User:Weizhe/GSOC 2020 proposal
Name: Weizhe Yang
IRC nick: Weizhe
Location: Shandong, China
Time zone: UTC/GMT+8
I am a software engineering student of Weifang University, China. I am familiar with C/C++, Python and Java, and proficient in mainstream Linux distribution environments and Bash scripting skills. I have a basic understanding of Unicode encoding and Tokenization flow, and have made some progress in ICU.
In my first year in university, I joined the high-performance computing center of the university as a research assistant. Through research and learning during the period, I have a deep understanding of software architecture and open source projects. In March 2019, I participated in the "LanQiao" national programming competition - a programming skill and algorithm contest - and won the second prize.
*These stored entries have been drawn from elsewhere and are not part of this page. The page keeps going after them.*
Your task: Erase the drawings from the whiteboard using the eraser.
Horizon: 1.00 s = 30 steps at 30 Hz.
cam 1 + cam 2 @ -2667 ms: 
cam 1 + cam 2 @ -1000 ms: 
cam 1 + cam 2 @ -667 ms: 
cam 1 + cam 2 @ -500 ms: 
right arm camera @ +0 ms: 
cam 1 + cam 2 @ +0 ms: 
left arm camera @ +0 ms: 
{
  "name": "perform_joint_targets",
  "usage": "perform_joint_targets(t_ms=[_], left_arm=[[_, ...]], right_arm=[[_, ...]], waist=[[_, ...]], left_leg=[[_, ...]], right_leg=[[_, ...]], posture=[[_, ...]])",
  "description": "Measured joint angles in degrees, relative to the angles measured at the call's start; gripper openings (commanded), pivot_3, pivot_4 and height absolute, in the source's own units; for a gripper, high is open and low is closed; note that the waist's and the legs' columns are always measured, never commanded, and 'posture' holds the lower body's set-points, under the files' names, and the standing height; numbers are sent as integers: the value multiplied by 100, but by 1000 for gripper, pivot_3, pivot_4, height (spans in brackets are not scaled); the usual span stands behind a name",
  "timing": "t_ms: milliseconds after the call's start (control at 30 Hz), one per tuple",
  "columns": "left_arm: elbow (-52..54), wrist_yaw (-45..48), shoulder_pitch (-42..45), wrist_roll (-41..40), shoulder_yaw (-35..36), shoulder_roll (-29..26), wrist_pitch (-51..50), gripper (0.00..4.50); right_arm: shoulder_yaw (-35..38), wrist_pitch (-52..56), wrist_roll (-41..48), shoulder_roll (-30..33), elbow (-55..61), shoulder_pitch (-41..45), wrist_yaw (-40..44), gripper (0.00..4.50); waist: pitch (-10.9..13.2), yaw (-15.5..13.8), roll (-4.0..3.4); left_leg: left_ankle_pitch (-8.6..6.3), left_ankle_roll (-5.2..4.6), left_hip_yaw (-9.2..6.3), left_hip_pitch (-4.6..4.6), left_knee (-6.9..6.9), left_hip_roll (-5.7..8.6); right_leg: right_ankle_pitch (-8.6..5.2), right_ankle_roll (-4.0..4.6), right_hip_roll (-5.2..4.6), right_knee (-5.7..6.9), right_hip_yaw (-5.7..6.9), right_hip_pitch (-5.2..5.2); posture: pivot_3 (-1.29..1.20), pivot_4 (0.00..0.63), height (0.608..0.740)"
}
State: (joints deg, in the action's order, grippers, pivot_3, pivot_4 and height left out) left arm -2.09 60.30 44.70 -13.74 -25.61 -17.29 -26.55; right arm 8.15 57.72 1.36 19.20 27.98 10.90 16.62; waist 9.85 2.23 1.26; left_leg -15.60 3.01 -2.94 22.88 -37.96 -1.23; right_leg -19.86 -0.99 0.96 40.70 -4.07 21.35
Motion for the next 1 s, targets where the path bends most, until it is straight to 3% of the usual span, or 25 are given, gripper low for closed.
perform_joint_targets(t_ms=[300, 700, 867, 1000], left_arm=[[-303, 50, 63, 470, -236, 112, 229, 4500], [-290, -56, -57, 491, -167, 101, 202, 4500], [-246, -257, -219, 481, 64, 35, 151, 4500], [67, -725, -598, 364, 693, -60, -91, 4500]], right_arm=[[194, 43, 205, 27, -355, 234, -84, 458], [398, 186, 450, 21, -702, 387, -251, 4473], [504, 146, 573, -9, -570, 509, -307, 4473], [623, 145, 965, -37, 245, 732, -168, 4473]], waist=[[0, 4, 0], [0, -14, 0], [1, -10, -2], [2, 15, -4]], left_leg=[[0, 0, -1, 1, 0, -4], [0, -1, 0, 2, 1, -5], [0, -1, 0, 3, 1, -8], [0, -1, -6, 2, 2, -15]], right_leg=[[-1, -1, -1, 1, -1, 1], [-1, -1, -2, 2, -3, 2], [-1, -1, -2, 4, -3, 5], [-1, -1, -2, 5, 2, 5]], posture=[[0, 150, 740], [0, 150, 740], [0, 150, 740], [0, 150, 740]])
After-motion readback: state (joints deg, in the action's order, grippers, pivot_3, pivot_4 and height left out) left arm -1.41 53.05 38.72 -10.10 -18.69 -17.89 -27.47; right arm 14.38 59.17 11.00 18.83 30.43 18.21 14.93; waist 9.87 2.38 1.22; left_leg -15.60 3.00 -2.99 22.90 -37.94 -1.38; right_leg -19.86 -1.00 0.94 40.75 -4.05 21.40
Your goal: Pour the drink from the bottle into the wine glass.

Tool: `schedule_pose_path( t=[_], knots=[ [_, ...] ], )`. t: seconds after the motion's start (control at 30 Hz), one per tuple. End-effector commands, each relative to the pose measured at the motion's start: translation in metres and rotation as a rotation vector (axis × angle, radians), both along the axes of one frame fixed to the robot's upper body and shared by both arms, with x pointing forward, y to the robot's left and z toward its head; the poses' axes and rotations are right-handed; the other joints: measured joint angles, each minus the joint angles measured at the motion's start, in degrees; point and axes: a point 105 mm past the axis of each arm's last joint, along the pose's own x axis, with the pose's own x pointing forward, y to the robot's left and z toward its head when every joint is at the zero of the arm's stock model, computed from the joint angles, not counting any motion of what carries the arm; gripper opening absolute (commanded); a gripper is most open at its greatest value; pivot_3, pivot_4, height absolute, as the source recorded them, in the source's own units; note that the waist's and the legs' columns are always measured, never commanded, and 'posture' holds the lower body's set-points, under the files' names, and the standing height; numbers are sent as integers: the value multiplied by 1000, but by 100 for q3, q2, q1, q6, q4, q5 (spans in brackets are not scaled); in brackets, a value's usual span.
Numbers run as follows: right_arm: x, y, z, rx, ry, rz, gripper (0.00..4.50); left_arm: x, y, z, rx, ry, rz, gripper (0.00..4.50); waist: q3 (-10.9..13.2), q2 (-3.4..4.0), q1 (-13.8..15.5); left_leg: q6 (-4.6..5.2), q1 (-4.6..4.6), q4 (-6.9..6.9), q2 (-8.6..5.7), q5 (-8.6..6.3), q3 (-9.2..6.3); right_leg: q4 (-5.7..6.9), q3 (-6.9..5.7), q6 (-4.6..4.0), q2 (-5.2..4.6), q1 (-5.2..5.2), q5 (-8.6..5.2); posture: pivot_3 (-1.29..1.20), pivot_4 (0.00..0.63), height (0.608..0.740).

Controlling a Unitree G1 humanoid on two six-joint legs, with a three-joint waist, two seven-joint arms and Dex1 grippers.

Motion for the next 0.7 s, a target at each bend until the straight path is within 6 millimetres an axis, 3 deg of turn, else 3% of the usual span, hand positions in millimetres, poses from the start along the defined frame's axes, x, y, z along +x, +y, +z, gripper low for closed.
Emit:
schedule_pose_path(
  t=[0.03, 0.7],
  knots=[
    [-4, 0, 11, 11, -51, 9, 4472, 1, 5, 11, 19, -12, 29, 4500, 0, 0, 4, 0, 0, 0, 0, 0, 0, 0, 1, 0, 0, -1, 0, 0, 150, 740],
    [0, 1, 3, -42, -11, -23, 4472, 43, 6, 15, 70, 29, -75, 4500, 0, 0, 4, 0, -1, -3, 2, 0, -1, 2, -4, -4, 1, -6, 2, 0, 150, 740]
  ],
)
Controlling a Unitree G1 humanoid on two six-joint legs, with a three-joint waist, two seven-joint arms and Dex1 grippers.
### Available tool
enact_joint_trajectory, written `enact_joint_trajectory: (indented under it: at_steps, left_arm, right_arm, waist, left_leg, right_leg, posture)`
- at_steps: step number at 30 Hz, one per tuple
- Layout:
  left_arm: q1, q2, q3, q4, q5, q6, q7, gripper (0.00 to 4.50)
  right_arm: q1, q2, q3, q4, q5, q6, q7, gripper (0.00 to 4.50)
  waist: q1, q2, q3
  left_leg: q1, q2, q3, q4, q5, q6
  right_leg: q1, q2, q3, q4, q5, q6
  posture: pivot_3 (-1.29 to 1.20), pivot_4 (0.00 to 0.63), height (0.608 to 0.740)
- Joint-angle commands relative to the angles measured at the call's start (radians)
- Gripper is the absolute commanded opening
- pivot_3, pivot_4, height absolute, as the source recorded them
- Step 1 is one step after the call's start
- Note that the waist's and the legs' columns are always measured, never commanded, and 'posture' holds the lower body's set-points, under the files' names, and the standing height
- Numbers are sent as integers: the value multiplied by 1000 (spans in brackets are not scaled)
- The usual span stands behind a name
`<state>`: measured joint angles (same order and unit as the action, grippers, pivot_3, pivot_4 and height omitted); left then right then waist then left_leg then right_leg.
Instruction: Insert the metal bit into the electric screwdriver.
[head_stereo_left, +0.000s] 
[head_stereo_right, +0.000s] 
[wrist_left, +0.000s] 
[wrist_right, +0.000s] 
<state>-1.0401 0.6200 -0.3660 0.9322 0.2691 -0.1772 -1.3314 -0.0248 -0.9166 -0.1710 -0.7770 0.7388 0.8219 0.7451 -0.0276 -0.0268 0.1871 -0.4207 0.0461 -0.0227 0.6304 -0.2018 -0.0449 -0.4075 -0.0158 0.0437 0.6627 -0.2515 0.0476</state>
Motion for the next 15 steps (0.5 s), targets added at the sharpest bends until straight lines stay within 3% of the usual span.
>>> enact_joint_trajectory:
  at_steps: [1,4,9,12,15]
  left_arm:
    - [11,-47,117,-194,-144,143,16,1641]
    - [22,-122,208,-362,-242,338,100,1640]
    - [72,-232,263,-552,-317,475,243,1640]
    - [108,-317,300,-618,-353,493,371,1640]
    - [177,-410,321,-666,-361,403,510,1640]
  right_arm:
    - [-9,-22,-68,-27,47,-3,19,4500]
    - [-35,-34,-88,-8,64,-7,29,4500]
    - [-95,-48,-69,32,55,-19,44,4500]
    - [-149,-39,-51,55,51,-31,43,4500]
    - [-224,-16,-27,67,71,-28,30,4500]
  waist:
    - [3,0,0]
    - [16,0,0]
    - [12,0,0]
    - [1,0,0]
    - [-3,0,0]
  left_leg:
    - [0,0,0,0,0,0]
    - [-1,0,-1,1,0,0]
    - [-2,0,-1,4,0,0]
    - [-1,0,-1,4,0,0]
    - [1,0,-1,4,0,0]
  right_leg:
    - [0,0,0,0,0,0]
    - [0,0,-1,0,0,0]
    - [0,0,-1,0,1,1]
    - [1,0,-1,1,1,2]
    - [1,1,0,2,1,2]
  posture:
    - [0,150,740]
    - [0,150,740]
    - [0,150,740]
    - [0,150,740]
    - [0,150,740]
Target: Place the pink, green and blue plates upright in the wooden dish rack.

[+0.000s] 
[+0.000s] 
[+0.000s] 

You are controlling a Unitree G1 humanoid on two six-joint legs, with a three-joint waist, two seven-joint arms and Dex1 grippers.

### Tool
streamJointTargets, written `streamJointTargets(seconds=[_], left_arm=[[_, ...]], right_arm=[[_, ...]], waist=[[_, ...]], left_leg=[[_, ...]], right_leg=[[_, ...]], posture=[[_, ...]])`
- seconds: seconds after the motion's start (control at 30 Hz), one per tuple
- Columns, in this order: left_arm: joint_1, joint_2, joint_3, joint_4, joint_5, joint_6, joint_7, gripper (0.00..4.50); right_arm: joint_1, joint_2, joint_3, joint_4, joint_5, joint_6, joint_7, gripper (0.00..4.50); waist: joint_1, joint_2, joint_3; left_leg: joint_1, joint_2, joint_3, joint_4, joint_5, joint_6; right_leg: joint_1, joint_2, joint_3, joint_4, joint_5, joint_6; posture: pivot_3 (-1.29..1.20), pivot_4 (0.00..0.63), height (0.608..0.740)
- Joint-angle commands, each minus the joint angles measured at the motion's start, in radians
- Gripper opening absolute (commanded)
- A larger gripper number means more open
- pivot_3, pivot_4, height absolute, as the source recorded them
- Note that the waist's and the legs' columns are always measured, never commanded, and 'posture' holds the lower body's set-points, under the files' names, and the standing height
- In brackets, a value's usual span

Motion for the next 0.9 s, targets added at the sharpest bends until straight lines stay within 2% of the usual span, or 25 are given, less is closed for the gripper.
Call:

I am committed to improving my skills through project practice, so I think I will learn more professional knowledge through this exercise in Apertium.
The reason of why I am interested in Apertium
Apertium focuses on open source software development for translation and lexical analysis. I'm very interested in the various encoding formats and the lexical analysis. Fortunately this is what Apertium is doing, it can easily translate between different languages and analyze various words.
I found the project I was interested in: "Robust tokenization in lttoolbox". I started this project a month ago and completed the Coding Challenge. The source code and documents for the Coding Challenge are kept in my Repository. At the same time I also configured the Apertium kernel and lttoolbox environment on my PC, carried out some operations, and had a general understanding of their works. For now I can understand the target project better and deeper so that lexical analysis and tokenization could be handled better.
Apertium's lttoolbox tool currently implements the reading and tokenization of characters from input streams, but still has some trouble handling Unicode non-alphabetic characters. When dealing with the longest matched string, it may encounter an unspecified character in the alphabet, which may cause the character read to be aborted, causing the analysis process from left to right (lr) to get out of control, producing unexpected results, and causing more future work to fail.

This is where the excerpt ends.